▸ Work request:
List every line below containing "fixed".

☆ ☆ ☆

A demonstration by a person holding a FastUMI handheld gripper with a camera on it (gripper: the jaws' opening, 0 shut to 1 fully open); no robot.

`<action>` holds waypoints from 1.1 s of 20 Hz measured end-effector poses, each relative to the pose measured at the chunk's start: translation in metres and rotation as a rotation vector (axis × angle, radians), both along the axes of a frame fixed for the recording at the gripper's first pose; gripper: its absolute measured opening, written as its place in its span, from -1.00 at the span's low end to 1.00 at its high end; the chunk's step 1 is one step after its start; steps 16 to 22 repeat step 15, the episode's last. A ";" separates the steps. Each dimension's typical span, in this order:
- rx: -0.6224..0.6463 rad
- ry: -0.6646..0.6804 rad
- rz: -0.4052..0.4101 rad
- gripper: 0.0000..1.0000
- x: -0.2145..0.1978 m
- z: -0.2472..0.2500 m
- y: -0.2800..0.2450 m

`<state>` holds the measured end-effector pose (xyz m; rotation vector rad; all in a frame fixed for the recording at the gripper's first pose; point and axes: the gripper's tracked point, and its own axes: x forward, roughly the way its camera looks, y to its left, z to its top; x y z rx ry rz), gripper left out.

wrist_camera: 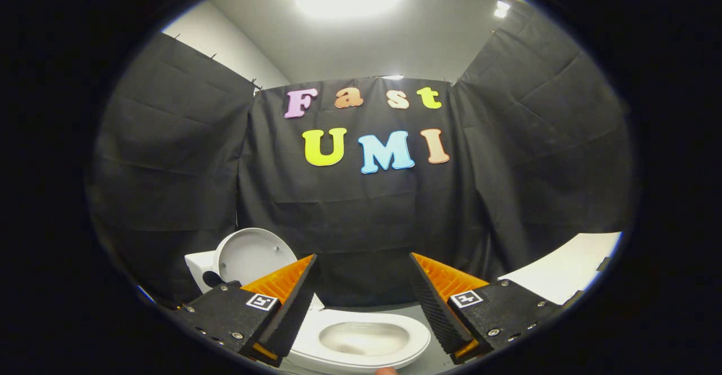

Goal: Open the toilet lid.

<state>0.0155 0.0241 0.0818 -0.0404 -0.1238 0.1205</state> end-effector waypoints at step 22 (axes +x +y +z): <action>0.019 0.043 -0.037 0.90 0.005 -0.017 -0.016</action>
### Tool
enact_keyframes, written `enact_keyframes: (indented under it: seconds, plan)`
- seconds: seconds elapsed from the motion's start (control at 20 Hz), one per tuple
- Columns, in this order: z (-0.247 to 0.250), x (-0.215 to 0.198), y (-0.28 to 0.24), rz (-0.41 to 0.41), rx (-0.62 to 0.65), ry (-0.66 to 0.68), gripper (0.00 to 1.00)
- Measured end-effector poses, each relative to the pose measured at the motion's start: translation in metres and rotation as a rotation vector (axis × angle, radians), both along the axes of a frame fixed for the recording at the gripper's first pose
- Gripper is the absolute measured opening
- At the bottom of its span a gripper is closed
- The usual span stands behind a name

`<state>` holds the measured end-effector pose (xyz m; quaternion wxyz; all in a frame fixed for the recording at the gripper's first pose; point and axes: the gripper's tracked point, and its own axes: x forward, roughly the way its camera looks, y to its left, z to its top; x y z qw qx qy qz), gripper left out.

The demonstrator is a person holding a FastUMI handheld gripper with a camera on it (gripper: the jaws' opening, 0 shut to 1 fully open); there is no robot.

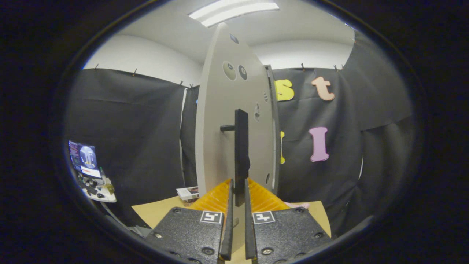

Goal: Open the shoe cabinet door, grab the shoes and put them into the shoe cabinet, then close the shoe cabinet door.

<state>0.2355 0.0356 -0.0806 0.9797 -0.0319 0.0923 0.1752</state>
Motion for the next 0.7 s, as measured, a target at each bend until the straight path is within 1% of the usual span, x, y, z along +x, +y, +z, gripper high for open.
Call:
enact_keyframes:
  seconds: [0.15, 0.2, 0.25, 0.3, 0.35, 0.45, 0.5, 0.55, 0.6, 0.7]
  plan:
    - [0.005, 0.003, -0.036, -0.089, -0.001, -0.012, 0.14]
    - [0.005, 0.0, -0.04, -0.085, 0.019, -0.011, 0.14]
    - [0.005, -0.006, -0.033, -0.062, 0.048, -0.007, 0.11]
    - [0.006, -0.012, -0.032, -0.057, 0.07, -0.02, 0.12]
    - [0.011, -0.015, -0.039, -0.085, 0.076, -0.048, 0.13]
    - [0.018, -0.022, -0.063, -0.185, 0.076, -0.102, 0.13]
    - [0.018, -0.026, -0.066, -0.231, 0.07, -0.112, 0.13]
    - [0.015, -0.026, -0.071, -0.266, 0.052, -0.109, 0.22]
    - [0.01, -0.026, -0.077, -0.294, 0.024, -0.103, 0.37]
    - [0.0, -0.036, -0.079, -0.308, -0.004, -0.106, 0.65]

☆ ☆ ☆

▸ Final answer:
`<action>` holds waypoints from 1.1 s of 20 Hz measured end-effector poses, each relative to the pose measured at the chunk's start: translation in metres and rotation as a rotation vector (axis × angle, radians), both along the axes of a frame fixed for the recording at the gripper's first pose; gripper: its absolute measured opening, written as its place in its span, from -1.00 at the span's low end to 1.00 at its high end; the chunk's step 1 is one step after its start; steps 16 to 22 repeat step 15, the episode's last. A ";" separates the steps. Each dimension's typical span, in this order:
`<state>` holds the measured end-effector pose (xyz m; rotation vector rad; all in a frame fixed for the recording at the gripper's first pose; point and axes: the gripper's tracked point, and its own axes: x forward, roughly the way its camera looks, y to its left, z to its top; x y z rx ry rz), gripper left out.
- Measured end-effector poses, each relative to the pose measured at the motion's start: translation in metres and rotation as a rotation vector (axis × angle, radians), both along the axes of a frame fixed for the recording at the gripper's first pose
`<state>` holds the measured end-effector pose (xyz m; quaternion wxyz; all in a frame fixed for the recording at the gripper's first pose; point and axes: the gripper's tracked point, and its own axes: x forward, roughly the way its camera looks, y to its left, z to its top; x y z qw qx qy qz), gripper left out.

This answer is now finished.